Im 13. Jahrhundert gehörte die Burg der Familie Kropf.
Diese Familie lebte ursprünglich in Emetzheim bei Weißenburg.
Seit dem Jahr 1277 nannte sich ein Teil der Familie
„von Kipfenberg“.
Die Familie Kropf arbeitete für einen Herrn.
Sie stellte Ritter und Verwalter.
Auf der Burg lebten Ritter.
Sie wurden ab dem Jahr 1266
„Herren von Kipfenberg“ genannt.
Im Jahr 1301 verkaufte Konrad Kropf von Kipfenberg
die Burg an das Hochstift Eichstätt.
Die Burg war danach Sitz eines Pflegeamts.
Das blieb so bis zum Jahr 1803.
Im 14. Jahrhundert hatten die Bischöfe von Eichstätt wenig Geld.
Deshalb gaben sie die Burg mehrmals als Pfand.
Trotzdem wurde die Burg später ausgebaut und verstärkt.

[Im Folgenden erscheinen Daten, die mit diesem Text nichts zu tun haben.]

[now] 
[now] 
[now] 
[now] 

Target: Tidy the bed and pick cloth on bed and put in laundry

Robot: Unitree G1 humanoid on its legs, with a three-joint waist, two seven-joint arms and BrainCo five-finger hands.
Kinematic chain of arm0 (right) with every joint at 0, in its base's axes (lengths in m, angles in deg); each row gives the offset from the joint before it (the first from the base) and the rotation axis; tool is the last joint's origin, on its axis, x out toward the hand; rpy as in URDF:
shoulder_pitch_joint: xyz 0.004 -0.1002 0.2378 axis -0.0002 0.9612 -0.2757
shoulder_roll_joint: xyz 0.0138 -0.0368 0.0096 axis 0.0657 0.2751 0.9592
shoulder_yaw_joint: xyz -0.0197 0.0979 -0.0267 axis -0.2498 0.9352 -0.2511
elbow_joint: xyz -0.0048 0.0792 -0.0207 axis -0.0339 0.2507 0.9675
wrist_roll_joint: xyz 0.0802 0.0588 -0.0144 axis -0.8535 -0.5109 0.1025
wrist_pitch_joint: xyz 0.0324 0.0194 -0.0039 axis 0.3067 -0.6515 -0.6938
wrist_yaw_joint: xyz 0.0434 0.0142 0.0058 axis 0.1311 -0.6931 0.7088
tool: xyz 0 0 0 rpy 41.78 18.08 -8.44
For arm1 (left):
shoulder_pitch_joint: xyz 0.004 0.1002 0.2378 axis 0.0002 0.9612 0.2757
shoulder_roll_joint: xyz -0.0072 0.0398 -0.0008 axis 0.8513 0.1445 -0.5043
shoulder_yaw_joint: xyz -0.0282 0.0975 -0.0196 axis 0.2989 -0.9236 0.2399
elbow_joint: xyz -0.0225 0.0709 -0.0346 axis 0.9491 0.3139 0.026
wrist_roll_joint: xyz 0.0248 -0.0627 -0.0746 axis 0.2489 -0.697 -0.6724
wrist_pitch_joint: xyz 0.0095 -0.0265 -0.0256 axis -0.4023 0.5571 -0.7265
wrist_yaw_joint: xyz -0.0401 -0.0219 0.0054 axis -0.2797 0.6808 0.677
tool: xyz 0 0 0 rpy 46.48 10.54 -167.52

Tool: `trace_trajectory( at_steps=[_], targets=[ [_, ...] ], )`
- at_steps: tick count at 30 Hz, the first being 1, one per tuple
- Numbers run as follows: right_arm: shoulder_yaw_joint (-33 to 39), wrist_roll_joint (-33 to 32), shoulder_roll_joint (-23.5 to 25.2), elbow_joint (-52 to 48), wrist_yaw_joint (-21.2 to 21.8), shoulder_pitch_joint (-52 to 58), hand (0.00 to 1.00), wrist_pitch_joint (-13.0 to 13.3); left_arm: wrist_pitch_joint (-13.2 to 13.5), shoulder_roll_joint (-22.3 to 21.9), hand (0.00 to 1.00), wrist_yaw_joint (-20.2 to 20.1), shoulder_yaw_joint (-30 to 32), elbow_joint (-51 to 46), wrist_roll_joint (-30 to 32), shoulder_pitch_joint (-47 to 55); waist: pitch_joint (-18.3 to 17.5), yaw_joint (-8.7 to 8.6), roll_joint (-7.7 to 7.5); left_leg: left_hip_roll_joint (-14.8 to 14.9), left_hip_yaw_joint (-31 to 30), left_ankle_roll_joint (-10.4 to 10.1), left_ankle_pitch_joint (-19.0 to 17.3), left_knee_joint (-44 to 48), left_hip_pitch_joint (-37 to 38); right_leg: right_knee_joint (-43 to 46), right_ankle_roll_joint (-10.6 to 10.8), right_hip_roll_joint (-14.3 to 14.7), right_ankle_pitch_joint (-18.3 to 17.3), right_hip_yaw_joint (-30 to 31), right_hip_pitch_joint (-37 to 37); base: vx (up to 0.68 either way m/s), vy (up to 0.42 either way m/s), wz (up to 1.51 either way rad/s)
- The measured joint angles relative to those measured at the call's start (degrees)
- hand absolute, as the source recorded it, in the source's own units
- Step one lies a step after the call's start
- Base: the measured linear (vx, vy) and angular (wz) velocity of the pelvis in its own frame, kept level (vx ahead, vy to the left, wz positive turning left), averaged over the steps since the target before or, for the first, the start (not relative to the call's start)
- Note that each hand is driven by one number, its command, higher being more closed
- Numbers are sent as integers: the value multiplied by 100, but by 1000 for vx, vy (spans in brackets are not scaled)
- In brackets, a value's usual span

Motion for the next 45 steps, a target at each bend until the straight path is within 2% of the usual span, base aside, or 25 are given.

Das geschah unter zwei Bischöfen.
An der Burg sieht man noch ihre Wappen.
Ein Wappen ist am Tor der Vorburg.
Ein weiteres Wappen ist über dem Tor der Hauptburg.
Die Burg war sehr gut befestigt.
Deshalb blieb sie in Kriegen unbeschädigt.
Das war im Bauernkrieg im Jahr 1525
und im Dreißigjährigen Krieg.
Im 19. Jahrhundert wurde ein Teil der Burg abgerissen.
Im Jahr 1869 stürzten die Wohnhäuser ein.
Seit dem Jahr 1914 gehörte die Burg
der Familie Taeschner.
Sie ließ die Burg wieder aufbauen.
Das geschah nach Plänen von Bodo Ebhardt
in den Jahren 1914 bis 1925.
Seit einigen Jahren gehört die Burg
der Familie Armerding.
Diese Familie ist international tätig.